L'exposition aux radiations est une préoccupation majeure pour les missions dans l'espace lointain en particulier, et il est prouvé qu'être plus âgé peut conférer un avantage protecteur contre ses effets. "Être plus âgé pourrait en fait être bénéfique, en particulier en cas d'exposition aux radiations", a déclaré Wu. "Donc, si vous êtes plus jeune et que vous allez dans l'espace et que vous y êtes exposé, les dommages que votre corps subit vous les subiront pour le reste de votre vie."

Cela peut inclure des dommages au système reproducteur, par exemple, qui peuvent être moins préoccupants pour les personnes âgées qui ont déjà une famille et ne prévoient pas d'avoir d'autres enfants. "Il pourrait donc y avoir des avantages à aller dans l'espace plus tard, car vous n'avez pas à vous soucier de ces autres risques liés au mode de vie", a déclaré Wu.

La diversité de l'expérience humaine

Le but de cette recherche n’est pas seulement de comprendre comment les touristes fortunés se débrouillent dans l’espace, mais aussi d’apporter de réels avantages aux habitants de la Terre. Il est important de développer une technologie de surveillance médicale portable et facile à utiliser avec une consommation d'énergie minimale pour rendre les soins de santé accessibles dans les endroits éloignés ou mal desservis de la Terre ainsi que dans l'espace. Wu a déclaré qu'il était personnellement motivé par le désir d'améliorer l'équité en matière de soins de santé pour tous. , pas seulement ceux qui ont des moyens.

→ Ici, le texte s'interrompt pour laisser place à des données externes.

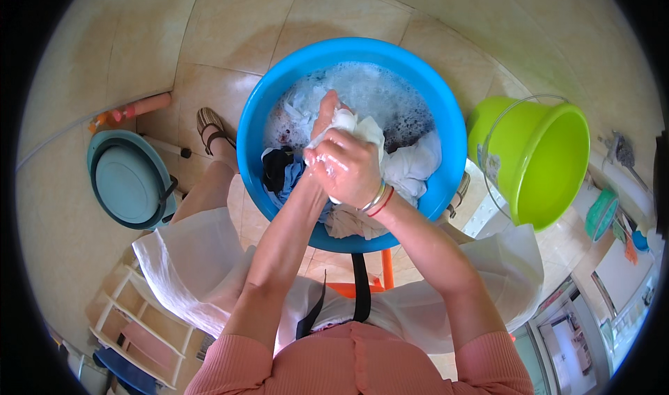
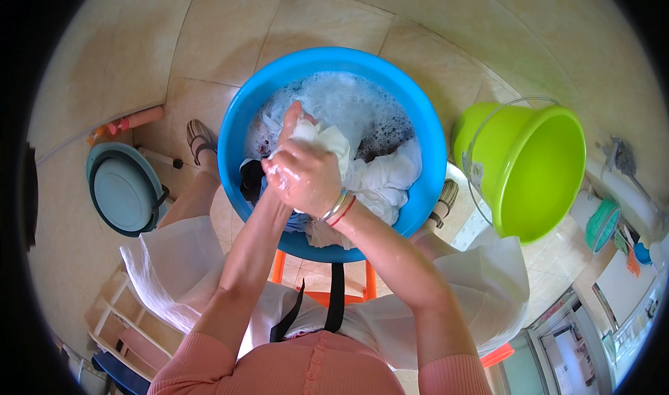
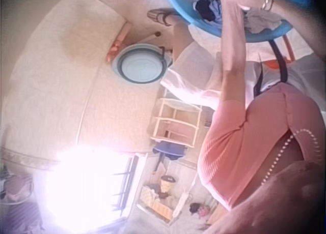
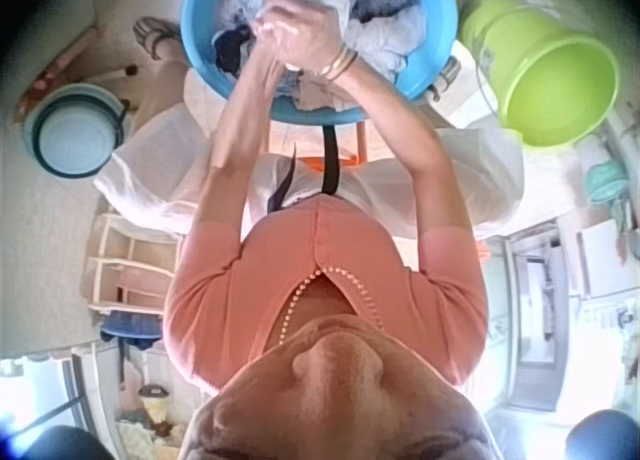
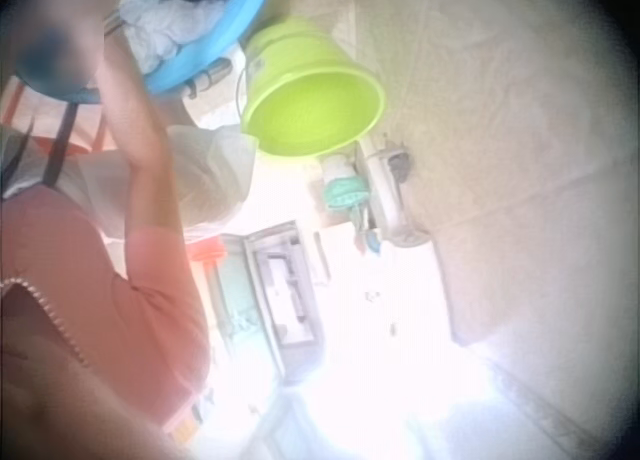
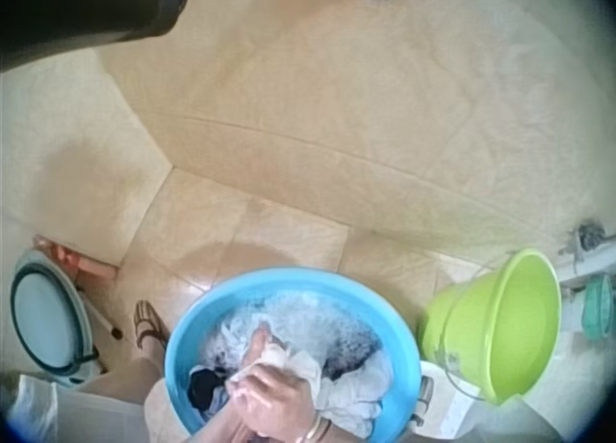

Mais alors que les missions commerciales restent si coûteuses, le bassin d’aviateurs commerciaux est-il vraiment plus diversifié que celui des astronautes des agences spatiales ? « Je pense qu'il est encore trop tôt pour le constater », a déclaré Wu, étant donné le nombre encore faible de personnes ayant effectué des missions commerciales au cours des dernières années, « mais je pense que nous pouvons en quelque sorte observer et commencer à voir ces tendances qui sont en train de se produire. aller dans la direction souhaitable.

La mission Polaris Dawn, par exemple, comprenait deux hommes et deux femmes, un exemple inhabituel de parité entre les sexes dans les missions spatiales. Et les missions commerciales ont inclus des premières historiques, comme lorsque Sian Proctor est devenue la première femme noire à piloter un vaisseau spatial dans le cadre de la mission Inspiration4.

Outre la diversité de genre et de race, ainsi qu'une plus large gamme d'âges, Wu a souligné qu'il existe également un intérêt à voir comment les personnes issues de différents horizons professionnels se comportent dans l'espace. La plupart des astronautes des agences spatiales sont issus de milieux militaires, scientifiques ou techniques. Mais les membres de l’équipe commerciale peuvent être des hommes d’affaires, des politiciens, des éducateurs ou des artistes.

"Allons-nous faire plus que simplement la science et l'exploration que nous avons fait historiquement avec les vols spatiaux habités ?" se demanda Wu. « Commençons-nous à créer de l’art dans l’espace ? Créer de la culture dans l’espace ? Ces choses qui sont très humaines.

Et avant que quiconque puisse prospérer dans l’espace, il doit fondamentalement être en bonne santé. La santé dans l'espace n'est pas seulement un intérêt de recherche, mais une condition fondamentale pour toutes les autres activités dans ce domaine.

"Nous avons simplement besoin de plus en plus de personnes dans l'espace", a déclaré Wu, "parce que nous devons comprendre l'étendue de l'existence et de l'expérience humaines."